Min Heap → The value of a node is either smaller than or equal to the value of its children

A[Parent[i]] <= A[i] for all nodes i > 1

min heap

Thus in max-heap, the largest element is at the root and in a min-heap, the smallest element is at the root.

Now, we know what is a heap, so let's focus on making a heap from an array and some basic operations done on a heap.

Heapify


Heapify is an operation applied on a node of a heap to maintain the heap property. It is applied on a node when its children (left and right) are heap (follow the property of heap) but the node itself may be violating the property.

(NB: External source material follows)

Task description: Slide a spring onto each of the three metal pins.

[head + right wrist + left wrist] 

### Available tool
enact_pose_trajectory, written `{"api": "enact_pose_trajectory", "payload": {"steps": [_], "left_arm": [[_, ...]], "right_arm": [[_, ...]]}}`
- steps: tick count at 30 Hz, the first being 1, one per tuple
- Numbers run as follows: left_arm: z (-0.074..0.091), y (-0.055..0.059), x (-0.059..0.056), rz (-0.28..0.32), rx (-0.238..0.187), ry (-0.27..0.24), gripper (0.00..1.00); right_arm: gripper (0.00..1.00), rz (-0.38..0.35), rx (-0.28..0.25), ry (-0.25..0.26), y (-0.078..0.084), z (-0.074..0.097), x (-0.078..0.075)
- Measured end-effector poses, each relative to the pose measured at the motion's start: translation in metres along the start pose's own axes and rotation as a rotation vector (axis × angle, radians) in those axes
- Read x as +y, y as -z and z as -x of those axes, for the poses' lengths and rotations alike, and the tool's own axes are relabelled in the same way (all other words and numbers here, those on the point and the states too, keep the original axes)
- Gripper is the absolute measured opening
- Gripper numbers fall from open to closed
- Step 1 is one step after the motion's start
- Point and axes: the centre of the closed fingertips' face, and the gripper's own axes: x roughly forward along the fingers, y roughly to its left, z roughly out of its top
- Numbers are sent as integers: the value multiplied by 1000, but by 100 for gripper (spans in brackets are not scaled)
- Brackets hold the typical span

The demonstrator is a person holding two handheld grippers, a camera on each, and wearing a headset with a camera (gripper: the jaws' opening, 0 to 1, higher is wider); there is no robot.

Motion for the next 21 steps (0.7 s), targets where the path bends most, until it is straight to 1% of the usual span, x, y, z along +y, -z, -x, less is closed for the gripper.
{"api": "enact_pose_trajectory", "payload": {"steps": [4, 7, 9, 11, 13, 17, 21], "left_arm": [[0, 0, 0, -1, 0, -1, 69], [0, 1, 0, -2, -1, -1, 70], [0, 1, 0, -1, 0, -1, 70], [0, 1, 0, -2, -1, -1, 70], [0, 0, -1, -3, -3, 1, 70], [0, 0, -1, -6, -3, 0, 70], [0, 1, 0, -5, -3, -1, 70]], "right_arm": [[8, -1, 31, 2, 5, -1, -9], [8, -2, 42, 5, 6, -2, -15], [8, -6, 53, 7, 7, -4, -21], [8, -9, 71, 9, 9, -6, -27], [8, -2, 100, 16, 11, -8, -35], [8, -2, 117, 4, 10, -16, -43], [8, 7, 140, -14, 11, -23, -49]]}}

node violating heap property

We simply make the node travel down the tree until the property of the heap is satisfied. It is illustrated on a max-heap in the picture given below.

animation of max-heapify

heapify operation on tree

We are basically swapping the node with the child having the larger value. By doing this, the node is now larger than its two children. You can see that the node 2 (value of 10) is now larger than its children 4 (value of 4) and 5 (value of 5).

swapping of node to follow max-heap property

But the child whose value was swapped might be violating the heap property. In the above picture, node 4 is smaller than the node 9 and thus, it is violating the max-heap property.

So, we are again implementing the Heapify operation on the child. This will be repeated until the property of max-heap is satisfied.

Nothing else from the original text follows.